Software Engineer (Large Scale Training)
Lightricks is seeking a Software Engineer to join their ML team, focusing on building and maintaining large-scale model training systems. The role involves optimizing distributed training frameworks, data pipelines, and developer experience for researchers. The ideal candidate will be a strong engineer passionate about solving complex systems problems and performance challenges.
This is a software engineering role on an ML team. You'll own the systems that make large-scale model training fast, reliable, and pleasant to work with, the distributed training framework, the data pipelines feeding it, the performance characteristics of every step on the critical path, and the day-to-day developer experience for the researchers who depend on it.
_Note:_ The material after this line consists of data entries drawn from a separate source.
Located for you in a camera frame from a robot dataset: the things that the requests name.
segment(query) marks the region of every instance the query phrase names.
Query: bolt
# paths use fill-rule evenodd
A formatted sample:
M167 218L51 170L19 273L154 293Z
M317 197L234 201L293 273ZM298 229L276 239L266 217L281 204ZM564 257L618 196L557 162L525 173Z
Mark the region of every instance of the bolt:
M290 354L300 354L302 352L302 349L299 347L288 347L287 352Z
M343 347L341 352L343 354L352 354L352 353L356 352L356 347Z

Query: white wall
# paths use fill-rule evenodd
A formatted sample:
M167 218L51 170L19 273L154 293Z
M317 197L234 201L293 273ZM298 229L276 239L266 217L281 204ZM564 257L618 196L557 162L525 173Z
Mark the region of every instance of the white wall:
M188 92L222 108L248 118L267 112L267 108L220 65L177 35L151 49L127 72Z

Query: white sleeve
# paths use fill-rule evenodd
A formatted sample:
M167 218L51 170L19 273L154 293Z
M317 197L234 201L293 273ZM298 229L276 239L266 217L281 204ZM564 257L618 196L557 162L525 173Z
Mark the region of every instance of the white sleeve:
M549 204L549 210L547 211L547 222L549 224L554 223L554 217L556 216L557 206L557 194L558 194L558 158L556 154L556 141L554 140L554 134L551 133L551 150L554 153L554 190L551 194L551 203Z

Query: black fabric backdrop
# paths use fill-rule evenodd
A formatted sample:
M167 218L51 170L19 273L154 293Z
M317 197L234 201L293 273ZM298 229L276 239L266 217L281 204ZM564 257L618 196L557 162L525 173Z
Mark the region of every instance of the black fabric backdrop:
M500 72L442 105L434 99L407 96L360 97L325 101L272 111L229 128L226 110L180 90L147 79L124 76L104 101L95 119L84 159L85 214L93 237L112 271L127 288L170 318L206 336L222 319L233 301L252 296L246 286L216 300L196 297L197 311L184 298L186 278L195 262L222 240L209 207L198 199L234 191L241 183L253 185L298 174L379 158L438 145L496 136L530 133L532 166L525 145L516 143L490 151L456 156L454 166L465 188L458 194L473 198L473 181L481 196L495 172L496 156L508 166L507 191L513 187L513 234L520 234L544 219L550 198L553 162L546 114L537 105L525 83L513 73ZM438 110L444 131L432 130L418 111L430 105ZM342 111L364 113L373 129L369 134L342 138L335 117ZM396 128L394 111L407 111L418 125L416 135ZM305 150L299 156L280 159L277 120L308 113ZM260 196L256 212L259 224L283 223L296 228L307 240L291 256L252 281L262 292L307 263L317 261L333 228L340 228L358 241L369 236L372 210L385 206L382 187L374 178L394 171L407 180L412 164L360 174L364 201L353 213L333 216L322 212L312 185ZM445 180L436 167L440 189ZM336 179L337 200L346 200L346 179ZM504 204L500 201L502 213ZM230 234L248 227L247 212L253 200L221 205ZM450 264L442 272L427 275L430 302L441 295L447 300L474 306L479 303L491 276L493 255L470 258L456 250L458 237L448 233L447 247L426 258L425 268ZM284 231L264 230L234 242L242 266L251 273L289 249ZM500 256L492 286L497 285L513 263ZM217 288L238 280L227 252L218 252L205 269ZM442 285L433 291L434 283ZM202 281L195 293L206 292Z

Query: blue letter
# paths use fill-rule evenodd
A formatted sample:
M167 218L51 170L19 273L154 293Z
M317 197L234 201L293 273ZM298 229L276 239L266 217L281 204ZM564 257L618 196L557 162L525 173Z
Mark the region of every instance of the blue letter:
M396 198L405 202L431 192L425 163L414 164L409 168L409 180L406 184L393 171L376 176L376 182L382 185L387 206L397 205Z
You don't need to come in as an ML expert. You do need to be a strong engineer who gets excited about hard systems problems: squeezing throughput out of accelerator clusters, hunting down stragglers across hundreds of machines, designing abstractions that hold up as the codebase grows, and making the unglamorous parts of training infrastructure work well.
If you've ever looked at a large-scale system and thought "there's no reason this should take this slow / inefficient / hard to maintain / complex," this role is built for you.
* ML training experience is a bonus. If you have it, great, but we'd rather hire a strong systems engineer who's curious about ML than an ML engineer who's lukewarm about infrastructure.
Posted June 2, 2026